À travers ce récit poignant, il se remémore son enfance. À seulement cinq ans, lors d'un séjour chez sa nounou, il s'exclame : « S'il te plaît, tu peux me jeter par la fenêtre ? » Cette phrase incarne son incapacité à verbaliser l'horreur vécue derrière les arbres avec le fiancé de sa nounou. Ces événements marqueront le début d'un long silence, suscitant l'inquiétude de sa mère, perplexe face au comportement de son fils.
précis et cru
Frédéric Pommier ne cache rien. Après cette première agression, il endure d'autres abus de la part d'hommes de confiance dans son entourage. Sa mère, inquiète, consulte une psychologue qui diagnostique un simple syndrome anxieux.
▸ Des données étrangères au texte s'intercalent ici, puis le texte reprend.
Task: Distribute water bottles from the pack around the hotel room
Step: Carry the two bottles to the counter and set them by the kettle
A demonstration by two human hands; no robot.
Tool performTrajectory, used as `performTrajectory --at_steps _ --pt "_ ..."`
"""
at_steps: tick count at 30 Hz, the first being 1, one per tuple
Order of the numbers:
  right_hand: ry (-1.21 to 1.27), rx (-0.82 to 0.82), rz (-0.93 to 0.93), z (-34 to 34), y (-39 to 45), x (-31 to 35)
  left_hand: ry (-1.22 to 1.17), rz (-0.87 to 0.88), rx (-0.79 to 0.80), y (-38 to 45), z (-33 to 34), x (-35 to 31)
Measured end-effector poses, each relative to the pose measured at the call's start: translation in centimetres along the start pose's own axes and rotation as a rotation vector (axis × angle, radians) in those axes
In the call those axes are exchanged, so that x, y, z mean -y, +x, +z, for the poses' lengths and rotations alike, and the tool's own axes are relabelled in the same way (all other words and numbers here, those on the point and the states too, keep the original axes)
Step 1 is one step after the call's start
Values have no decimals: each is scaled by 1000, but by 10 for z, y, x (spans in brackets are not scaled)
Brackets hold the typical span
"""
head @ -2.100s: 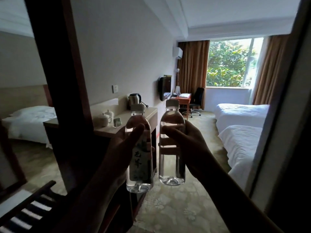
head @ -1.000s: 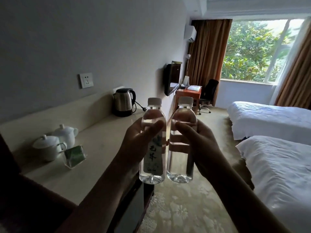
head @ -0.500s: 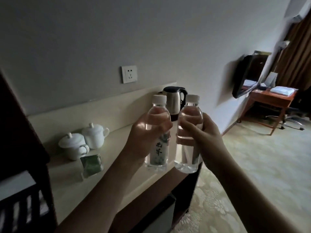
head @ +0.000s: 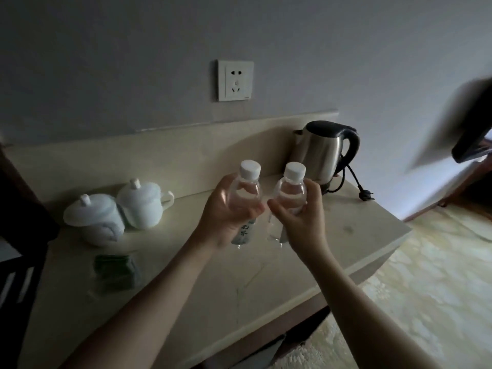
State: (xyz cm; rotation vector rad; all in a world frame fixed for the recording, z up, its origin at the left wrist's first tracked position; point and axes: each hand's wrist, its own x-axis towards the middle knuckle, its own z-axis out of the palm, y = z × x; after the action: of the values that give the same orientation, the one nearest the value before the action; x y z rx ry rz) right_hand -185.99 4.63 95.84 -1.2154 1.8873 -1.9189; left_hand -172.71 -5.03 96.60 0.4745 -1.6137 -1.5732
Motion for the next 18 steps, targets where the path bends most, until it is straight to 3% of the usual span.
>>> performTrajectory --at_steps 10,18 --pt "-29 139 23 4 29 -63 126 -111 -173 10 6 61" --pt "-48 486 42 -22 30 -105 278 -155 -244 -6 7 80"
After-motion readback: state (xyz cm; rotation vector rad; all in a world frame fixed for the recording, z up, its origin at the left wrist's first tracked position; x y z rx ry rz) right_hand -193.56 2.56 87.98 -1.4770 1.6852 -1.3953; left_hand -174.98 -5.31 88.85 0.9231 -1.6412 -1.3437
Ce n'est qu'en tant que père, face à un souvenir surgissant après une agression subie, qu'il commence à évoquer son passé.
Rédigé dans un style direct, son récit peut choquer mais il s'inscrit dans une dynamique plus large, éclairant des sujets sensibles, à l'instar des ouvrages de Vanessa Springora et de Camille Kouchner. Nous ne pouvons plus fermer les yeux sur ces prédateurs qui ont détruit tant d'existences.
« Derrière les arbres », Frédéric Pommier, éd Flammarion, 336 p., 21,50€, ebook 14,99€.